1.1，N-DI（2-萘基）烷烃（DNPN）DNPN的瞬时吸收测量（n = 3,5,7,12），具有分子内二聚体阳离子形成的形成，我们已经成功地观察了阳离子带（CR）和荷兰（CR），并通过同时观察阳离子（CR）。据报道，仅在n = 3中以DNPN形式的分子内NP排斥剂，但是观察到NP二聚体阳离子是所有亚甲基链长度N形成的，揭示了准分子和二聚体阳离子之间的差异。这被认为是由于以下事实：NP阳离子的寿命比NP激发单线状态的寿命更长，并且NP二聚体阳离子的稳定能大于NP偏心剂的稳定能。 2。由于NP单体阳离子和NP二聚体阳离子的同时观察到了分子内二聚体阳离子的形成能量图，光谱分裂成功，两者的浓度比[D]/[M]进行了定量评估。根据浓度比的稳态值计算平衡常数k，并根据Van't Hoff图确定分子内二聚体阳离子的标准焓。此外，从CR频段评估了电荷共振稳定能E_ <cr>。 ΔH^o和e_ <cr>以最长的链长在DNP12处获得最高的值，这表明可以形成交联链的边界越小，可以形成较稳定的二聚体结构。此外，ΔH^o和e_ <cr>之间的差异表明，二聚体形成时的排斥能E_R约为5 kcalmol^<-1>。该值小于NP准分子的值，这表明与准分子相比，NP阳离子的结构相对较宽。 3。萘聚合物中的电荷偏置大厅：NP Trimer模型化合物的瞬时吸收光谱和聚乙烯基萘（PVNP）的瞬时吸收光谱（PVNP）被类似测量，并且在NP Trilink模型和PVNP组中观察到的Cr波段的峰值波段与三个np np均具有pvnp的群体，这是PVN的三个PVN的链中。

项目成果

Hideo Ohkita: "Intramolecular Excimer Emissions of syn-and anti-[3. 3](3, 9)Carbazolophanes in Solutions"J. Phys. Chem. A. 106(発表予定). (2002)

Hideo Ohkita：“溶液中顺式和反式[3. 3](3, 9)卡巴唑芬的分子内准分子发射”J. Phys. A. 106（待提交）。

Hideo Ohkita: "Direct Evaluation of Spatial Distribution of Electrons Ejected by Two-Photon Ionization of Aromatic Molecules in Ultrathin Polymer Films"Chem.Lett.. 1092-1093 (2000)

Hideo Ohkita：“超薄聚合物薄膜中芳香族分子的双光子电离所喷射电子的空间分布的直接评估”Chem.Lett.. 1092-1093 (2000)

Hideo Ohkita: "Photochromism and Luminescence of Dopant Chromophore through Two-Photon Ionization in Polymer Films"Chin. J. Polym. Sci.. 19. 129-134 (2001)

Hideo Ohkita：“聚合物薄膜中双光子电离的掺杂发色团的光致变色和发光”中国。

Hideo Ohkita: "Spatial Distribution of Electrons Ejected by Two-Photon Excitation of Aromatic Molecules in Polymer Systems"Radiat.Phys.Chem.. 60(発表予定). (2000)

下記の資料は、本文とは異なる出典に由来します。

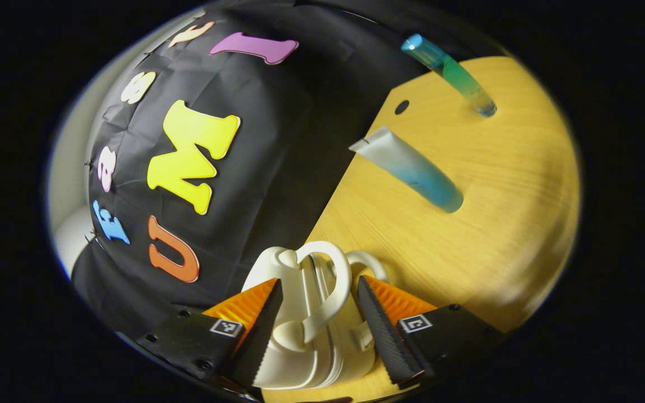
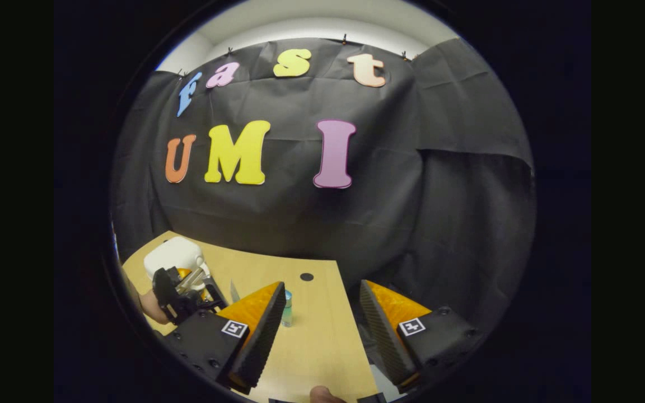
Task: First open the suitcase, pack the skin care products into it, and then close the suitcase.
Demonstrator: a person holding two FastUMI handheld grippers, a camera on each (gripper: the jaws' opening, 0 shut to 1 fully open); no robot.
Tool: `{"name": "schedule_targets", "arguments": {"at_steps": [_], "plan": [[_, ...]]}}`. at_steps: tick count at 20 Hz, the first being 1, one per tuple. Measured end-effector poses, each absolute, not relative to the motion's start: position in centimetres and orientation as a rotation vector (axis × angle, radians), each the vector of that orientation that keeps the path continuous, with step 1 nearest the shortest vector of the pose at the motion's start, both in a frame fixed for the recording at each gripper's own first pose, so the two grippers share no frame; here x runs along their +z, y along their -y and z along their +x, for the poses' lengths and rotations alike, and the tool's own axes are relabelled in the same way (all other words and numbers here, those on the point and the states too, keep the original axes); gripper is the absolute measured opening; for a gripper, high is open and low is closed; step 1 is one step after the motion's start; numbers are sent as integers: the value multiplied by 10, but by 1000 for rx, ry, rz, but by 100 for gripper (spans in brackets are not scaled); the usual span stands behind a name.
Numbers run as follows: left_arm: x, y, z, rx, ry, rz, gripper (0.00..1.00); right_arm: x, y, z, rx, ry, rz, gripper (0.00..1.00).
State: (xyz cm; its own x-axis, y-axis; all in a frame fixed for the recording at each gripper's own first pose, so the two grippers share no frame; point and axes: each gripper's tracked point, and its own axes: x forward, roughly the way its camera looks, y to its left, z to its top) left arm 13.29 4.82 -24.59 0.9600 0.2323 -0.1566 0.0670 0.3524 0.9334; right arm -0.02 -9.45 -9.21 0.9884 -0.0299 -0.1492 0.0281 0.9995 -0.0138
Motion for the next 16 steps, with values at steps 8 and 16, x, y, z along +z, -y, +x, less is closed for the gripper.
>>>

Hideo Ohkita：“聚合物系统中芳香分子的双光子激发所弹出的电子的空间分布”Radiat.Phys.Chem.. 60（待提交）。

大北英生: "二光子励起による放出電子の空間分布"光化学. 31. 84-91 (2000)

Hideo Ohkita：“双光子激发引起的发射电子的空间分布”光化学 31. 84-91 (2000)。